21 Ocak 2007

Huzursuzluğum

Huzursuz olduğumda böyle oluyorum işte.
Elim ayağım titriyor gibi geliyor; kafam ağırlaşmış.
Bir elim sürekli gözlüğümü burnumun üzerine doğru itiyor.
Bilgisayardaysam eğer, en ufak bir seste sıçrıyorum.
Kalbim bir başka çarpıyor sanki, anlamıyorum, gerçekten anlamıyorum.
Gidip yat diyorum kendi kendime, yatamıyorum.
Zaman zaman gidip Ilgaz'a bakıyorum.
İçim o kadar sıkıntılı ki, ağlayasım geliyor, burnum yanıyor.
Gidip köşede uyuyan kediye dokunuyorum,
Uyandırdığım için marru türü bir şey söylüyor.
Onun o haz veren yumuşaklığıyla bile avunamıyorum.
Sonra gidip en başta neredeysem oraya oturuyorum.
Yerimden bile kalkamıyorum.
Ne yapacağımı bilmiyorum.
Huzursuzluğumun kaynağını bulamıyorum.
Tanımadığı bir yere tepki gösteren bir kedi gibiyim.
Her şeye ve herkese pıhlamak istiyorum.
Söylemiş olduğum her şeyden bin pişman,
Yapabileceğim her şeye dair umudumu yitirmiş,
Sıfıra vurmuş bir zavallı gibi hissediyorum.
Ve gerçekten de neden böyle olduğunu bilmiyorum.
Bu dalganın neden gelip böyle aniden vurduğunu anlamıyorum.
Tam göğsümün üzerine taş gibi oturan şeyi çıkartıp atamıyorum.
Çok yorgun ve bitkinim şu anda.
Bu halim geçsin istiyorum.
Zavallı miso

9 yorum:

uykucu dedi ki...

misocum bende aynı şeyleri hissettiğimde hep içimde kötü bir şey olmuş yada olacakmış hissi oluyor daha kötü oluyorum birde biri sürekli boğazımı sıkıyor gibi oluyorum.(evde kedimi var ne güzel benimde üniversitedeyken kedim olmuştu 2 kez severim yine istiyorumda oğlan büyüsün boğar atar valla)umarım bir an önce geçer benim genelde 1-2 gün sürüyor

Adsız dedi ki...

:(

T.

K.D.S.M

Elif Derviş dedi ki...

Canım arkadaşım noldu da böyle huzursuzlandın sen? İyi ol nolur, iyi olmayı en çok hak edenlerdensin.
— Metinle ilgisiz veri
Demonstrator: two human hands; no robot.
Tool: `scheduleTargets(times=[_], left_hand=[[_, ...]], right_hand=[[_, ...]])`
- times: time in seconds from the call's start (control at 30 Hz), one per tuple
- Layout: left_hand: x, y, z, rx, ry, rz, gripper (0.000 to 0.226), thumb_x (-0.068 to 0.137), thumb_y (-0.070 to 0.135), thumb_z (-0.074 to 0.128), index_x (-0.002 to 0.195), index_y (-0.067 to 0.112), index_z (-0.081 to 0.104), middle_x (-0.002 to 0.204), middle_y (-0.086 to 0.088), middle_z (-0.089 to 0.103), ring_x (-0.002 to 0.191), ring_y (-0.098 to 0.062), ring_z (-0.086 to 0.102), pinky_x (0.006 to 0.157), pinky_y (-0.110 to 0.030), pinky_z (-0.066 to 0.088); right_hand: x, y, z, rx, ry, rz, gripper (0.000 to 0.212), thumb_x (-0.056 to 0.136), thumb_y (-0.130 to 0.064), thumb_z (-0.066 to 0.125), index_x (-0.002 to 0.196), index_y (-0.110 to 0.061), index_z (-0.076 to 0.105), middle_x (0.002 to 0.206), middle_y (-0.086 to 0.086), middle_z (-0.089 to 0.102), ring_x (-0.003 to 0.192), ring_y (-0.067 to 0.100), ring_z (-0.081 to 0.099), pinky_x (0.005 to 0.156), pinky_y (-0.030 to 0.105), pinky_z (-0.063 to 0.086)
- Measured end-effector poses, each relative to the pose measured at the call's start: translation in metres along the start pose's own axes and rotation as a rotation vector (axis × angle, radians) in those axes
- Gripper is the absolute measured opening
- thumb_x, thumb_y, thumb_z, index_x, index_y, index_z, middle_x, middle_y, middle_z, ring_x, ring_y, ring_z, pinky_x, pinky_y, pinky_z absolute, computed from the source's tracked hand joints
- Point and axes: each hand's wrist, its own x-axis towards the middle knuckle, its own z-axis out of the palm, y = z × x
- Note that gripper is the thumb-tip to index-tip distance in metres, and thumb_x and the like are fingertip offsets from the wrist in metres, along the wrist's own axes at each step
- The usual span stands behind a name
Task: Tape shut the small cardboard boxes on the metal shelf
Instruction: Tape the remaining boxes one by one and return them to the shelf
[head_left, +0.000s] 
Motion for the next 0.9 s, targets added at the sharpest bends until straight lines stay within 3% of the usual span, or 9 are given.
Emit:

Öpmüyorum, salya sümük haldeyim biliyosun, uzaktan öpücükler yolluyorum. Sadece var olman, orada olman bile o kadar önemli ki benim için...Pazar günü o perperişan haldeyken arayıp sesini duymanın iyi geleceğini bildiğim 3 insandan biriydin, Barış, annem ve sen...keşke ben de senin moralini düzeltebilsem, ama ben genelde kendi kafamdaki sorunlardan seni ihmal mi ediyorum ne
:(( Eğer öyleyse özür dilerim canım arkadaşım.

Adsız dedi ki...

debakem@hotmail.com' a bi mail atıveesen desemmm,sana blogumu deyiveeecem desemmm accıkta olsa keyfin yerine gelir miydi acaba ha,ne dirsin Misoo:)))


T.

K.D.S.M

miso dedi ki...

Figencim merhaba
Biliyorum soyledigin hissi, benimki de hemen hemen ayni iste. Yalniz biraz kuvvetli vuruyor bazen. Bu arada evet, evde kedi var. Deli oluyorum tipe. Hatta biraz fazla seviyorum bazen. Bence Berkay'ın yaşı gelmiş. Aldığımızıda Ilgaz 4'tü. hiç bir şey olmadı. Neyse, çok güzel bir şey cidden :)

Köşenin delisi,
Yine üzerine mi alındın canım baykuşum? Yok canım, seninle alakası yok. Biraz fazla düşündüm galiba, yalnız da olunca uzaklara sardım biraz. İyiyim şimdi.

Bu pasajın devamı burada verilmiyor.